• **What is expected**:
The lines to find are those in the entries that hold the word "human"; copy every one of them.

Stored data
+ + + + +

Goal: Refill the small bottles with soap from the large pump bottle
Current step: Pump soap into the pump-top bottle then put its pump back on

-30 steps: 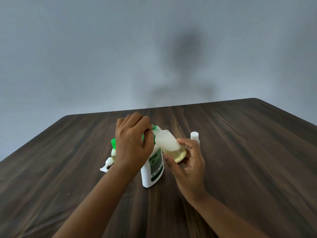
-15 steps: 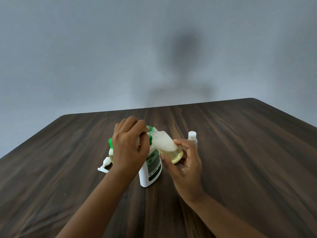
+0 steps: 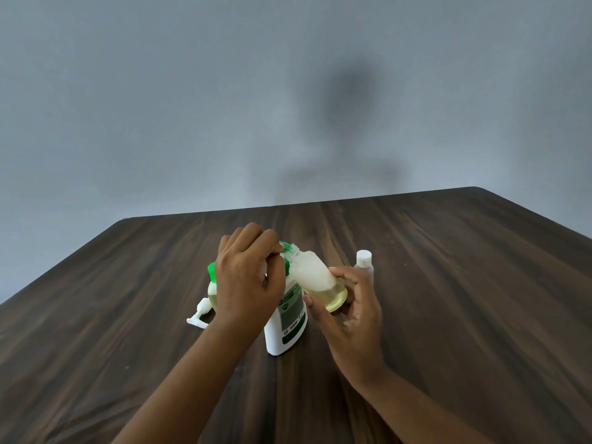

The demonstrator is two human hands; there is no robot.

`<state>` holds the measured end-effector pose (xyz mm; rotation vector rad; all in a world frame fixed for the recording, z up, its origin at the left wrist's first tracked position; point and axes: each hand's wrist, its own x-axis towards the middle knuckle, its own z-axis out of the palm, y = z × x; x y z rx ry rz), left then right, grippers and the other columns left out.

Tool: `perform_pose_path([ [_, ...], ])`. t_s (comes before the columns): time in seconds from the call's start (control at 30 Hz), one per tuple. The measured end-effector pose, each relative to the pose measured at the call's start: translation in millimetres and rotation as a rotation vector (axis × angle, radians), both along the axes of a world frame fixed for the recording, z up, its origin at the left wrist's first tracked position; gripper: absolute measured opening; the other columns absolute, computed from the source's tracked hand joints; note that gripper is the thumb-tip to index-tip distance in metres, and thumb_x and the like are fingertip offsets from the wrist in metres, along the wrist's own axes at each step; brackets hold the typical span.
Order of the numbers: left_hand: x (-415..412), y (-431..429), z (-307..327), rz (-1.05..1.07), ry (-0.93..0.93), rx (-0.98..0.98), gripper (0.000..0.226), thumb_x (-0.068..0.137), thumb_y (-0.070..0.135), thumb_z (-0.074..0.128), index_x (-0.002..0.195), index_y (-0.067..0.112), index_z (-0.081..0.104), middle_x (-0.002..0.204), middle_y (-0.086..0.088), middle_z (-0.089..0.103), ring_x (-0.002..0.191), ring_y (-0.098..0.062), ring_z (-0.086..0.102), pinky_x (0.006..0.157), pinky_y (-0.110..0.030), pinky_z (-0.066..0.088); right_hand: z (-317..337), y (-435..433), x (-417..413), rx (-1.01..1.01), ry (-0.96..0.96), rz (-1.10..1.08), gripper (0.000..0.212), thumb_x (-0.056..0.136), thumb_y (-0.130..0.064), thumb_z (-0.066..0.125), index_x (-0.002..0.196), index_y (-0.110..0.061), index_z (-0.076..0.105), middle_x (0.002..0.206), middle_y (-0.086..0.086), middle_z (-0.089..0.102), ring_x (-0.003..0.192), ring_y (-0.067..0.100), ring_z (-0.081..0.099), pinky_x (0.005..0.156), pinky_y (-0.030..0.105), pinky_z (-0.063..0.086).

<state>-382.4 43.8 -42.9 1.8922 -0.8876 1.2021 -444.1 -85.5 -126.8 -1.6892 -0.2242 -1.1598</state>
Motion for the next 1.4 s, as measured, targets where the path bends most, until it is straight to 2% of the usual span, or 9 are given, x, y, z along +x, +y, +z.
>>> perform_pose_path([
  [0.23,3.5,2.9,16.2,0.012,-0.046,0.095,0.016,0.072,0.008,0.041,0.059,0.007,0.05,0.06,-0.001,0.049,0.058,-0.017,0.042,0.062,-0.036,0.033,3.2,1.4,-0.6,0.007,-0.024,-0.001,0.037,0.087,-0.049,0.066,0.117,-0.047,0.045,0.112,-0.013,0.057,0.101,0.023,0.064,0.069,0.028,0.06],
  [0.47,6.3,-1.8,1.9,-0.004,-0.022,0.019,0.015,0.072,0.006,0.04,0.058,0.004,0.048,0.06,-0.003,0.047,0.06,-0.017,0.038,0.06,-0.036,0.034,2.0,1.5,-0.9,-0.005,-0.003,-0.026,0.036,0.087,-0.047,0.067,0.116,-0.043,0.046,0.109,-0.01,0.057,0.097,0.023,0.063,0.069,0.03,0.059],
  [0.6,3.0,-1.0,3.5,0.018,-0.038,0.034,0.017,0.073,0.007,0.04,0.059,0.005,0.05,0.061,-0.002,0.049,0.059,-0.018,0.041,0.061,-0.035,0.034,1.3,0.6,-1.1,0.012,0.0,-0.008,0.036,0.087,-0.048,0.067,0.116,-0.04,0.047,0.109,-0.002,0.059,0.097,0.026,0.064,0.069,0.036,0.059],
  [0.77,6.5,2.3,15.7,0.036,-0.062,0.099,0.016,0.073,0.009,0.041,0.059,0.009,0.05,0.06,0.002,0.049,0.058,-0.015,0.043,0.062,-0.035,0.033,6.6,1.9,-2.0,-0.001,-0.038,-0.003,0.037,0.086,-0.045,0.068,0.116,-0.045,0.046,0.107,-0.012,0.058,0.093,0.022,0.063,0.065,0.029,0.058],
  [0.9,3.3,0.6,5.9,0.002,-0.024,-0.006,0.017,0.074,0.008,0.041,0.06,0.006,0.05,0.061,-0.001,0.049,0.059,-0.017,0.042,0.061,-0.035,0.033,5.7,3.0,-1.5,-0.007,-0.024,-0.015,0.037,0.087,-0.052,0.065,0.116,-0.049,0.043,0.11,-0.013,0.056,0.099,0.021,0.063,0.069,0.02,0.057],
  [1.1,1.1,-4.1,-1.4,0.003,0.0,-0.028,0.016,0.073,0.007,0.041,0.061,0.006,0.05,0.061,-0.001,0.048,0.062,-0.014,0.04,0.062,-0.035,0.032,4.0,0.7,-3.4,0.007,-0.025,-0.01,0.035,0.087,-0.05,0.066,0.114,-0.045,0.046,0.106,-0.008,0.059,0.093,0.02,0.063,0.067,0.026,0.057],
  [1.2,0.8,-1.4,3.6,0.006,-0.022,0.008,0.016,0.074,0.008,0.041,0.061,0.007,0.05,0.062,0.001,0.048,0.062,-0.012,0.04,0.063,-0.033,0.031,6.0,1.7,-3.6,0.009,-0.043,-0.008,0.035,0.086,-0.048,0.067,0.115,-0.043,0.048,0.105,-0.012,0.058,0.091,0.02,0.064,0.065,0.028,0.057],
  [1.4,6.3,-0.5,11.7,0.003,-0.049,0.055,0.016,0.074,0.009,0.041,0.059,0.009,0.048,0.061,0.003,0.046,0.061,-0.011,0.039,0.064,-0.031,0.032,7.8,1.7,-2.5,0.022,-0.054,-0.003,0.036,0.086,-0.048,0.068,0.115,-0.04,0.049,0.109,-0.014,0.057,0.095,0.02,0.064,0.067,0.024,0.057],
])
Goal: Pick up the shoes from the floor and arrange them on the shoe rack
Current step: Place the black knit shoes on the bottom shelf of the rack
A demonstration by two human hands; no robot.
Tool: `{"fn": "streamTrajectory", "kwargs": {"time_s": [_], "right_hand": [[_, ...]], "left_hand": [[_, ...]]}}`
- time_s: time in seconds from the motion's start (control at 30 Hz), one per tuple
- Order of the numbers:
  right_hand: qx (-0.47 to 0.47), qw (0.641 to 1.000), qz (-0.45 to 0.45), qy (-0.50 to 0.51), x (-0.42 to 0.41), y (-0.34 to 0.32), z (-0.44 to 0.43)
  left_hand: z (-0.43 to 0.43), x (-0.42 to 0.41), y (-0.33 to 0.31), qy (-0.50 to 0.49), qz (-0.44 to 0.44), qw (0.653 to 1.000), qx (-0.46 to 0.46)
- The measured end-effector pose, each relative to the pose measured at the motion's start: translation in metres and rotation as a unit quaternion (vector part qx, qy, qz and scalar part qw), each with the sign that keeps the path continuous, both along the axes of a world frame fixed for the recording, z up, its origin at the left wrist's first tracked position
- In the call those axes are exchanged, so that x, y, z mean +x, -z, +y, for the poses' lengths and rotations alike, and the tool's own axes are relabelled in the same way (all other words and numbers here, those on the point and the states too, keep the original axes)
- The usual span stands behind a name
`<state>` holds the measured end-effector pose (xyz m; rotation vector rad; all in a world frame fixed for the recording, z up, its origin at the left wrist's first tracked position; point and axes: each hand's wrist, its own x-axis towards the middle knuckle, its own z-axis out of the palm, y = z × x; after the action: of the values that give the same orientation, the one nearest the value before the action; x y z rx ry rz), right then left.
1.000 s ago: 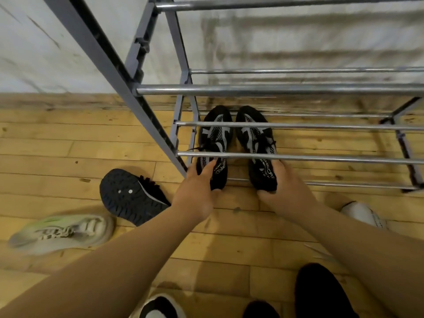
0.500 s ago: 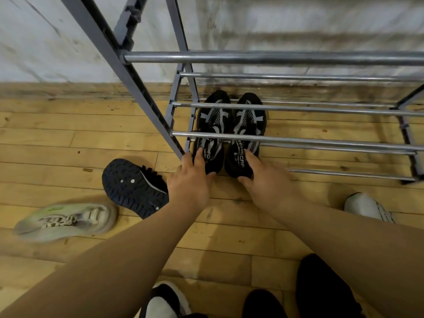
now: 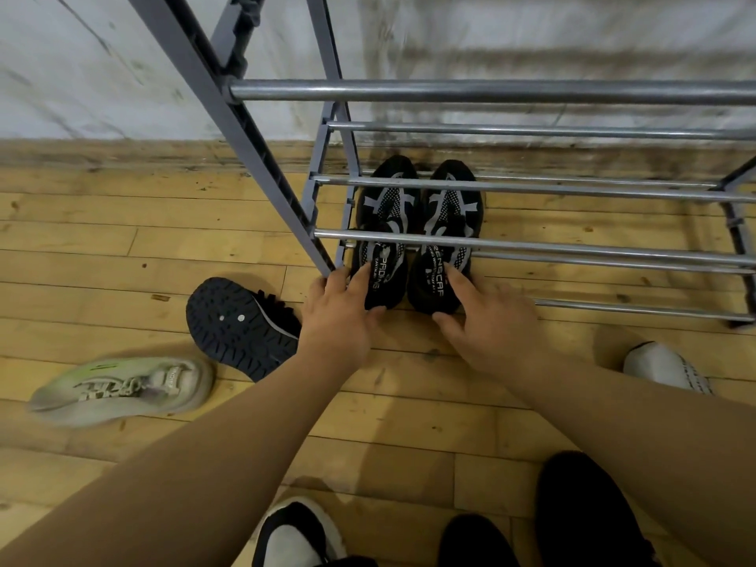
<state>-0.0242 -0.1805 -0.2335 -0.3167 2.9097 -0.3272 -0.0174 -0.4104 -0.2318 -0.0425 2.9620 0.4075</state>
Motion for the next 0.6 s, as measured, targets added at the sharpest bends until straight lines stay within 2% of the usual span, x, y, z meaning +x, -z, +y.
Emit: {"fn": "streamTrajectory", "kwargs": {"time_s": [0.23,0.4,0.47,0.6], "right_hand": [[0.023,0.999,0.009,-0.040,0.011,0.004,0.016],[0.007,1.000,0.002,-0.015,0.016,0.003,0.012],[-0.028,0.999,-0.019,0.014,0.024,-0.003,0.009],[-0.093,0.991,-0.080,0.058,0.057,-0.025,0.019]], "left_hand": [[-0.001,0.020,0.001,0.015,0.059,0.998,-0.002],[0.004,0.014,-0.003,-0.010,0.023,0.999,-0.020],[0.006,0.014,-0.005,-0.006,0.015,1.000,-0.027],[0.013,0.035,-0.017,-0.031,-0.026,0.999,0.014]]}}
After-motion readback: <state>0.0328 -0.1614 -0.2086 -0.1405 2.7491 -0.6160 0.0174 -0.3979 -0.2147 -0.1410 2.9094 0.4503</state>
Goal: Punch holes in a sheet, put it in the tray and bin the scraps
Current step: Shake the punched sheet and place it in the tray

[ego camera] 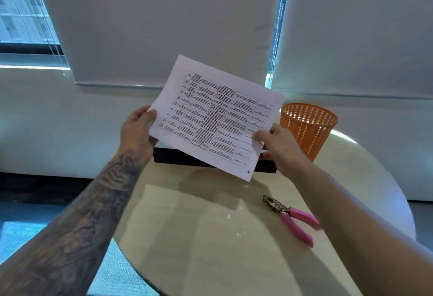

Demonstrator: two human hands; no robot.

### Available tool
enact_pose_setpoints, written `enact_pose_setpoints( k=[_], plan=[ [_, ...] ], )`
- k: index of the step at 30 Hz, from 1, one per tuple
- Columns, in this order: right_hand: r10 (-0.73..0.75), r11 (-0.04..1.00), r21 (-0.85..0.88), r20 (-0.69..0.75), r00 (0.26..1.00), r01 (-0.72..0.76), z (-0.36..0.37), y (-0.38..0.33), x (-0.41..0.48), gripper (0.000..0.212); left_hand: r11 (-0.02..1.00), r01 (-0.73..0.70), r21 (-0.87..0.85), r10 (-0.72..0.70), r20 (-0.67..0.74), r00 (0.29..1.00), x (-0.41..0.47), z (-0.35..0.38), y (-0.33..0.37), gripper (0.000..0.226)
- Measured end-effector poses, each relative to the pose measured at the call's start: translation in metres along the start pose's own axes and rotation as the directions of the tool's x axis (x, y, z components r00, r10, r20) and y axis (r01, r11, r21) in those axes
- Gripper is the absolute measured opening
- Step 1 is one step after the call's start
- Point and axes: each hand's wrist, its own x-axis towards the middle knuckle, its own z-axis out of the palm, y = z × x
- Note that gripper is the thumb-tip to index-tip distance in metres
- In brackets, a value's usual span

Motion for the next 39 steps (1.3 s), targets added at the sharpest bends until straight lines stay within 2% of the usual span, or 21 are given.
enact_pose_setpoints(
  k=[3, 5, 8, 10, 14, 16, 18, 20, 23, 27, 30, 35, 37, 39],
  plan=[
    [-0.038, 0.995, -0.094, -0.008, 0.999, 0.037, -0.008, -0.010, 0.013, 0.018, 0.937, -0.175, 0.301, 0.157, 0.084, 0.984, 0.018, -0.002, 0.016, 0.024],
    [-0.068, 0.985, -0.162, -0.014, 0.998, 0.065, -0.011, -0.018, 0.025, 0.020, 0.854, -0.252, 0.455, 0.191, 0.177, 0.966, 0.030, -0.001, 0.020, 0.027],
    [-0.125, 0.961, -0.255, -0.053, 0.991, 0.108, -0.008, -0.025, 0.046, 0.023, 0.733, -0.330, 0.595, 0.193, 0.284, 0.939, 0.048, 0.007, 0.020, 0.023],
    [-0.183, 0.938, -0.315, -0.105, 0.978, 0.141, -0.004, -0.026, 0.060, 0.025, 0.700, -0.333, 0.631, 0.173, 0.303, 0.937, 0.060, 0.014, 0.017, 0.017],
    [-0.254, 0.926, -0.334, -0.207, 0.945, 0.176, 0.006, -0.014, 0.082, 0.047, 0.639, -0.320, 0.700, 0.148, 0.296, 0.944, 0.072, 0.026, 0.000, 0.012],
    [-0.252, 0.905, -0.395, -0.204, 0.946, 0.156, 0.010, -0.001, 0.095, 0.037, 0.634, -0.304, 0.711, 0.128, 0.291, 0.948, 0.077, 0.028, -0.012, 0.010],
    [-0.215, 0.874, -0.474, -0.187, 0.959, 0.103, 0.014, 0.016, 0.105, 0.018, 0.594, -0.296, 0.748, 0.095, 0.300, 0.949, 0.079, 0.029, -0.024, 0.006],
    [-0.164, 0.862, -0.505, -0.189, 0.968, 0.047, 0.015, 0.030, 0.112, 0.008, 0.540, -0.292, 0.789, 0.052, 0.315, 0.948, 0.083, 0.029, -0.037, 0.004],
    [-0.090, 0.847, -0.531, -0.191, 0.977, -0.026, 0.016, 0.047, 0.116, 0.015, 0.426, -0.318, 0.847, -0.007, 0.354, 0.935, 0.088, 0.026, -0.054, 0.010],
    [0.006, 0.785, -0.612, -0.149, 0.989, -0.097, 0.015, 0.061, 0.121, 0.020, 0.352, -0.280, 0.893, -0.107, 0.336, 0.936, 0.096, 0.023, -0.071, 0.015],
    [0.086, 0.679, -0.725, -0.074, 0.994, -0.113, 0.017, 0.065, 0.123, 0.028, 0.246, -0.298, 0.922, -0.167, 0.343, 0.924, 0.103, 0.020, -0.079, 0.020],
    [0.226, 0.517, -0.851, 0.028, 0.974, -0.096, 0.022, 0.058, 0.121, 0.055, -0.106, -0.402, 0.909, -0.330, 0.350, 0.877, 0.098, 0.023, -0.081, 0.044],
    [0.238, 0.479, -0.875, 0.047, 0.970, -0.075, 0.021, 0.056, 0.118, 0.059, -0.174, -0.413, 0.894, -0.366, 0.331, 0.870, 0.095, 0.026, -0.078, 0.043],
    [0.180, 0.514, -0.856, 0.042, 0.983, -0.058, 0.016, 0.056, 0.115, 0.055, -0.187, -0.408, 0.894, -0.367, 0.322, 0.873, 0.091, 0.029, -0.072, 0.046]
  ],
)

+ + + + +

• **Completed task**:
The demonstrator is two human hands; there is no robot.
A demonstration by two human hands; no robot.
Demonstrator: two human hands; no robot.

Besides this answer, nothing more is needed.